Au-delà des risques directs, cette transparence forcée peut compromettre vos projets stratégiques. Vos déplacements trahissent vos ambitions d’expansion. Vos recrutements racontent vos orientations futures. Vos likes et partages révèlent vos affinités commerciales. Dans un monde où l’information est pouvoir, votre empreinte numérique devient une vulnérabilité stratégique.
Et à l’heure des deepfakes, où il est possible de cloner la voix de quelqu’un grâce à un échantillon de voix d’une minute à peine, ces risques sont décuplés.
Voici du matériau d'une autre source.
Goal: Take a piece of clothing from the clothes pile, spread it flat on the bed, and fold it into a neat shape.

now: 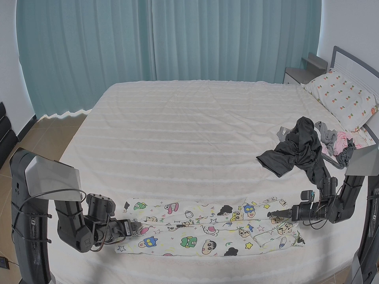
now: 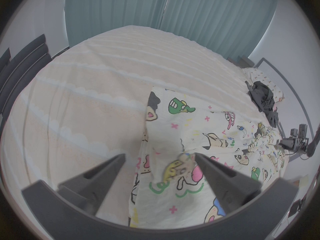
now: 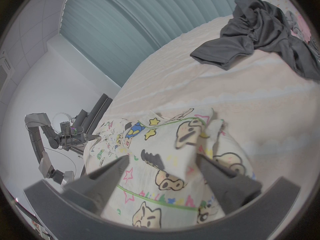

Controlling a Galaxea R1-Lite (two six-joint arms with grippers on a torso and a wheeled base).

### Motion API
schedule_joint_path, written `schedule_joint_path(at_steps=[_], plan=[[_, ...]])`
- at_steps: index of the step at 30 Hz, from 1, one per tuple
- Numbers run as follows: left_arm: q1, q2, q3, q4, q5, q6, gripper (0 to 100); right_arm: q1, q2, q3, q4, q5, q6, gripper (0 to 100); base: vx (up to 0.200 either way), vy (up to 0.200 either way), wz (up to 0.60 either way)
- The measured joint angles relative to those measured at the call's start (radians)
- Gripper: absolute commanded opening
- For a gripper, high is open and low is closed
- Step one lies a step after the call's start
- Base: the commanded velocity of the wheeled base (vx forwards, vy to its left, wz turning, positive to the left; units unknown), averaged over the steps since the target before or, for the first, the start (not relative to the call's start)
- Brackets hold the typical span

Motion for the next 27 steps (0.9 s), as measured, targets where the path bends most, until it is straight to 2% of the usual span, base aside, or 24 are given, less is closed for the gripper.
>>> schedule_joint_path(at_steps=[5,10,13,15,18,21,25,27], plan=[[0.017,0.001,0.076,-0.128,-0.022,-0.032,100,-0.034,-0.039,0.028,0.0,-0.003,0.0,100,0.0,0.0,0.0],[0.084,0.001,0.184,-0.295,-0.097,-0.05,100,-0.074,-0.107,0.064,0.0,-0.002,0.007,100,0.0,0.0,0.0],[0.142,0.0,0.23,-0.371,-0.143,-0.105,100,-0.084,-0.161,0.088,-0.001,-0.001,0.031,100,0.0,0.0,0.0],[0.171,-0.003,0.25,-0.382,-0.169,-0.187,100,-0.077,-0.193,0.1,-0.002,-0.003,0.058,100,0.0,0.0,0.0],[0.206,-0.021,0.267,-0.384,-0.222,-0.347,100,-0.046,-0.229,0.113,-0.012,-0.021,0.147,100,0.0,0.0,0.0],[0.245,-0.063,0.28,-0.384,-0.286,-0.466,100,0.015,-0.257,0.121,-0.05,-0.053,0.306,100,0.0,0.0,0.0],[0.288,-0.11,0.289,-0.385,-0.35,-0.526,100,0.114,-0.264,0.127,-0.179,-0.107,0.515,100,0.0,0.0,0.0],[0.305,-0.128,0.293,-0.385,-0.372,-0.544,100,0.163,-0.246,0.126,-0.27,-0.141,0.581,100,0.0,0.0,0.0]])
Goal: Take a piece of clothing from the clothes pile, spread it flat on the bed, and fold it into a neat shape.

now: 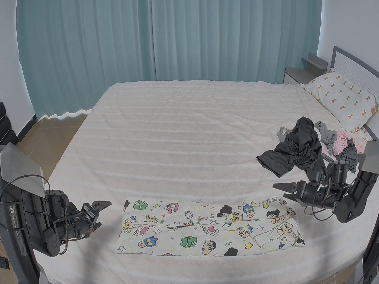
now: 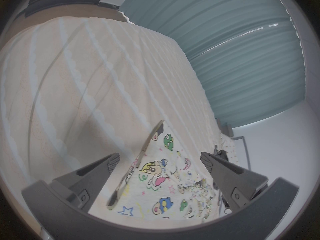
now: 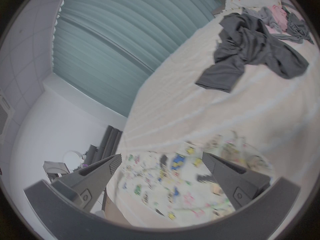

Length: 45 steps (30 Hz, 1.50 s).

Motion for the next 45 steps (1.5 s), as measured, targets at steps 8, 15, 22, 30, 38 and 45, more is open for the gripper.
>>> schedule_joint_path(at_steps=[8,15,22,30,38,45], plan=[[0.034,-0.042,0.02,0.0,-0.04,-0.028,100,0.113,0.176,-0.026,-0.126,-0.114,-0.007,100,0.0,0.0,0.0],[0.041,-0.051,0.031,0.0,-0.042,-0.026,100,0.113,0.247,-0.033,-0.077,-0.193,-0.088,100,0.0,0.0,0.0],[0.04,-0.054,0.037,0.0,-0.041,-0.022,100,0.108,0.294,-0.018,-0.084,-0.282,-0.103,100,0.0,0.0,0.0],[0.036,-0.051,0.046,0.0,-0.04,0.025,100,0.079,0.284,-0.002,-0.084,-0.306,-0.104,100,0.0,0.0,0.0],[-0.013,-0.025,0.022,0.0,-0.011,0.069,100,0.034,0.166,0.049,-0.083,-0.3,-0.095,100,0.0,0.0,0.0],[-0.096,0.042,-0.1,0.0,0.068,0.173,100,0.022,0.123,0.067,-0.091,-0.297,-0.091,100,0.0,0.0,0.0]])
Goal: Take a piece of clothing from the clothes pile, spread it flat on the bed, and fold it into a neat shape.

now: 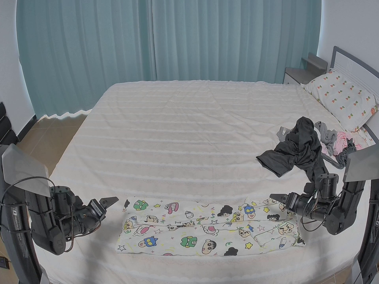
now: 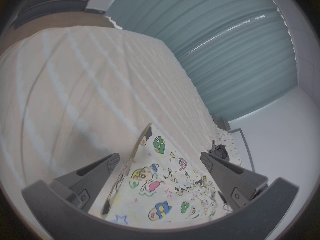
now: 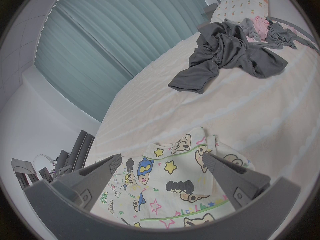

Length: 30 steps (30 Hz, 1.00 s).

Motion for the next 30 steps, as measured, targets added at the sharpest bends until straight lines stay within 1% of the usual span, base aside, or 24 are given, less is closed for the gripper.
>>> schedule_joint_path(at_steps=[2,3,6,8,11,19,20,23,27,30], plan=[[-0.014,0.023,-0.037,0.023,0.005,0.089,100,-0.001,-0.001,0.002,-0.011,0.0,0.0,100,0.0,0.0,0.0],[-0.021,0.036,-0.064,0.059,0.008,0.142,100,-0.001,0.0,0.004,-0.019,0.0,0.0,100,0.0,0.0,0.0],[-0.034,0.061,-0.131,0.171,0.013,0.219,100,0.0,0.006,0.009,-0.045,0.0,-0.002,100,0.0,0.0,0.0],[-0.044,0.077,-0.189,0.252,0.016,0.241,100,0.002,0.016,0.016,-0.076,-0.001,-0.005,100,0.0,0.0,0.0],[-0.061,0.094,-0.254,0.306,0.018,0.257,100,0.009,0.031,0.032,-0.133,-0.002,-0.008,100,0.0,0.0,0.0],[-0.114,0.115,-0.306,0.33,0.02,0.264,100,0.025,0.061,0.053,-0.153,-0.004,-0.012,100,0.0,0.0,0.0],[-0.118,0.116,-0.309,0.34,0.02,0.265,0,0.025,0.063,0.053,-0.152,-0.003,-0.013,100,0.0,0.0,0.0],[-0.123,0.117,-0.314,0.368,0.023,0.265,0,0.026,0.068,0.054,-0.153,-0.003,-0.013,100,0.0,0.0,0.0],[-0.123,0.115,-0.313,0.371,0.031,0.265,0,0.027,0.072,0.054,-0.153,-0.003,-0.013,100,0.0,0.0,0.0],[-0.119,0.111,-0.312,0.37,0.062,0.265,0,0.027,0.074,0.054,-0.153,-0.003,-0.013,100,0.0,0.0,0.0]])
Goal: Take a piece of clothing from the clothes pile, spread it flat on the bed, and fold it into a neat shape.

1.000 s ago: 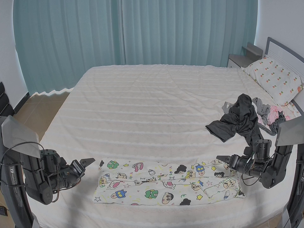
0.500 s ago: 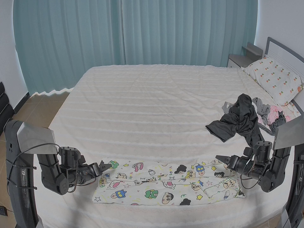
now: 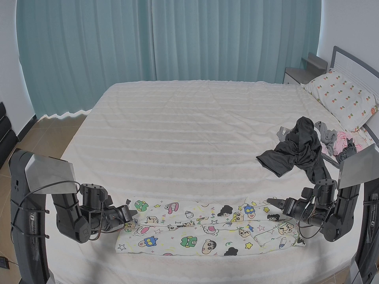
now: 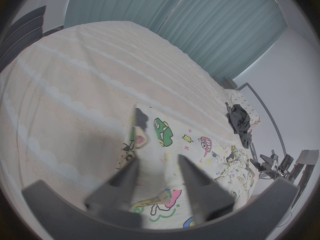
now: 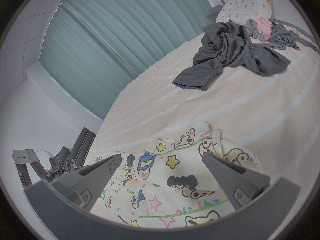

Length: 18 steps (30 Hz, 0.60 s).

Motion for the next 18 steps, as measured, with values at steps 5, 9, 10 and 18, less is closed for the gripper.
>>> schedule_joint_path(at_steps=[5,9,10,18], plan=[[0.001,-0.026,0.0,0.0,0.025,0.0,0,0.001,0.001,0.0,0.0,0.0,0.0,100,0.0,0.0,0.0],[-0.01,-0.061,-0.007,0.0,0.029,0.001,0,0.003,0.002,0.0,0.0,0.0,0.0,100,0.0,0.0,0.0],[-0.011,-0.067,-0.011,0.0,0.029,0.001,0,0.003,0.002,0.0,0.0,0.0,0.0,100,0.0,0.0,0.0],[-0.017,-0.085,-0.043,0.03,0.029,0.066,0,0.003,0.003,0.0,0.0,0.0,0.0,100,0.0,0.0,0.0]])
Une protection nécessaire et possible
Vous allez penser que je conseille aux dirigeants d’aller vivre dans une grotte, mais ce serait oublier bien vite que dans nos secteurs d’activité, le dirigeant doit incarner son entreprise pour asseoir sa réputation et trouver des clients.
Le conseil à apporter n’est donc pas de disparaître d’internet mais de contrôler activement son image numérique et de connaitre les informations disponibles sur internet.
Cette notion s’appelle l’hygiène numérique : Il faut cartographier votre exposition, identifier les sources d’information, comprendre les vulnérabilités. Cette démarche, similaire à un audit de sécurité informatique, révèle souvent des surprises. Des informations qu’on croyait privées s’avèrent publiques. Des données qu’on pensait effacées resurgissent dans des archives.
Et bien entendu, le dirigeant ne doit pas être le seul à mener ces actions : cette vigilance doit s’étendre à votre entourage. Vos collaborateurs, votre famille, vos proches doivent comprendre les enjeux liés à la sécurité de leur vie privée, mais aussi à la sécurité de leur entreprise.
Conclusion
La maitrise de l’empreinte numérique n’est pas un concept abstrait mais une réalité stratégique dont doivent se saisir les chefs d’entreprises, quels que soient leur secteur d’activité ou leur taille.
Face aux « je n’ai rien à cacher », il faut désormais répondre « j’ai tout à perdre ».
Sans tomber dans un alarmisme commercial, il faut envisager la sécurité de l’information de la même manière que la sécurité physique d’un site. Si un dirigeant sait qu’une porte de l’entrepôt ferme mal, il la fera réparer, ou mettra un vigile à cet endroit… Pourquoi ne pas faire pareil sur internet ?
Il ne faut pas voir cette hygiène numérique comme une contrainte mais comme un investissement dans la résilience de votre entreprise. Dans un monde où la désinformation et la tromperie sont des armes, il serait dommage de ne pas se protéger.